Le sections suivantes détaillent chacune un retour d'expérience de réseaux de télécommunication construit avec une approche féministe.

Rede base comun (Brésil)

Réseau « mesh » (réseau relayé de personne raccordée en personne raccordée) créé par des femmes d'une communauté locale. S'appuie sur un réseau humain existant. Le groupe à l'origine de ce projet s'est rencontré et fédéré autour du mouvement social « garderies pour tou·te·s » de 2008 à São Polo.

Les interactions pré-existantes entre les personnes ont aidé à prendre en compte correctement les besoins spécifiques de cette communauté.

Problèmes successifs rencontrés :

  • localement, absence d'offre de formation pour acquérir les compétences informatiques nécessaires.
  • distance avec le milieu libriste (peu de femmes dans les réseaux libres).
  • formations pas très autonomisantes : courtes, ce qui ne laisse que le temps d'appliquer clef-en-main des tecnologies prédéfinies plutôt que de laisser la place de confronter l'expertise du terrain avec l'expertise technique extérieure pour faire des choix éclairés.

➡️ finalement, Base Comum a pu trouver quelques espaces de formation impliquant des femmes, et les autrices notent quelques points intéressants à leur égard :

  • une attention aux « infrastructures féministes » (cf avant) était portée
  • les pratiques de terrain étaient prises en compte (ex: on apprend à faire avec Windows, parce-que les gens l'utilisent, ET avec Linux parce-que ça a du sens politiquement) ➡️ on rapproche les outils des gens plutôt que de les faire se sentir nuls.

Dans les cartons du projet, une réflexion sur la modération collective des contenus (éviter notamment harcèlement ou divulgation d'infos privées).

Fluxico : une pirate-box sur mesure

À la manœuvre, un groupe travaillant le sujet des « réseaux féministes autonomes ».

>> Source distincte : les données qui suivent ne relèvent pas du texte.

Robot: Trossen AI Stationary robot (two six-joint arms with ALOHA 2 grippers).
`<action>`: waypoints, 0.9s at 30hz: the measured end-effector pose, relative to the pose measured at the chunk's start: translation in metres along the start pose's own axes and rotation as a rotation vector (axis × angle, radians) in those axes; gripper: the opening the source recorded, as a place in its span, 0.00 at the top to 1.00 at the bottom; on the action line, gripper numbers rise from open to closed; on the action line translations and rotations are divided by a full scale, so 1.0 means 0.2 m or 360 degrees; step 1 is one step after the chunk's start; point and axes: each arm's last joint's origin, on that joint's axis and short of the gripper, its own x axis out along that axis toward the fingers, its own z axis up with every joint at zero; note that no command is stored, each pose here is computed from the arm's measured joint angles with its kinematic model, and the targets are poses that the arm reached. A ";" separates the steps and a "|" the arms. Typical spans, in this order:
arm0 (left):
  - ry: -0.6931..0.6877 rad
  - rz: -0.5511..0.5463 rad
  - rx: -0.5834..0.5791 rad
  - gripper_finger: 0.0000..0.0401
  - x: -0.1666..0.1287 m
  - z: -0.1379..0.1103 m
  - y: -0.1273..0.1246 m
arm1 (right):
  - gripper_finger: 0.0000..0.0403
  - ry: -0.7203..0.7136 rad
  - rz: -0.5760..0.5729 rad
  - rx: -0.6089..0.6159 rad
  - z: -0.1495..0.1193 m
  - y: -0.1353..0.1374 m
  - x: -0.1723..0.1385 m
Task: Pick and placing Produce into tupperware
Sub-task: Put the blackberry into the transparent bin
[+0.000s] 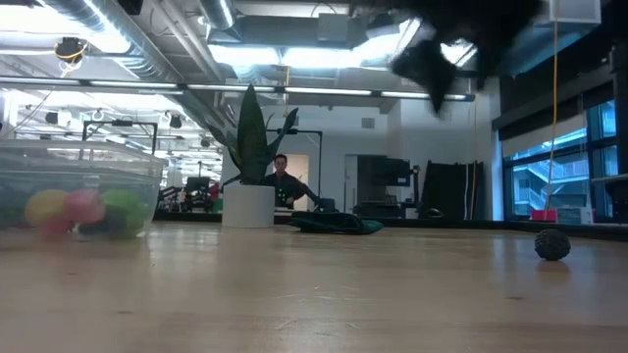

Elles ont finalement trouvé un moyen d'action dans un réseau très très local (un unique point d'accès wifi) plutôt que dans l'accès internet comme initialement pressenti. Le logiciel pirate-box qui constitue la base technique a cependant été fortement adapté : traduction portugaise et interface adaptée pour ne pas rester une simple « technologie extra-terrestre » : choix d'un vocabulaire, d'un nom et de métaphores propres au contexte local dans l'interface.

Les fuxico désignent des fleurs DIY assemblées à partir de restes de tissus. La métaphore de l'échange de graines était également employé dans l'interface.

L'usage de métaphores constitue l'acceptation de réalités subjectives et multiples. La métaphore n'est pas légitimée parce qu'elle est vraie, mais parce qu'elle fait tilt émotionnellement chez de nombreuses personnes dans la communauté.

Radia Mulheres Pankararu

Pankaru = territoire indigène, ~7 000 personnes, en lutte permanente pour garder leur territoire.

Radio locale LPFM (FM à base puissance) sur cette zone. Du fait de l'isolement, elle constitue une des 2 seules radio captées dans la communauté. Ce devient un outil de diffusion assez large et qui rencontre un bon succès sur ce territoire un peu étendu et néanmoins mal connecté à internet.

Le collectif de cette radio a monté des formations pour apprendre à produire de l'audio et faire tourner la radio avec des logiciels libres. Essaimant depuis le local de cette radio, les initiatives autour de l'informatique libre et du féminisme se multiplient.

PS: merci à zorun d'avoir porté cet article à ma connaissance à l'occasion de l'AG de la FFDN.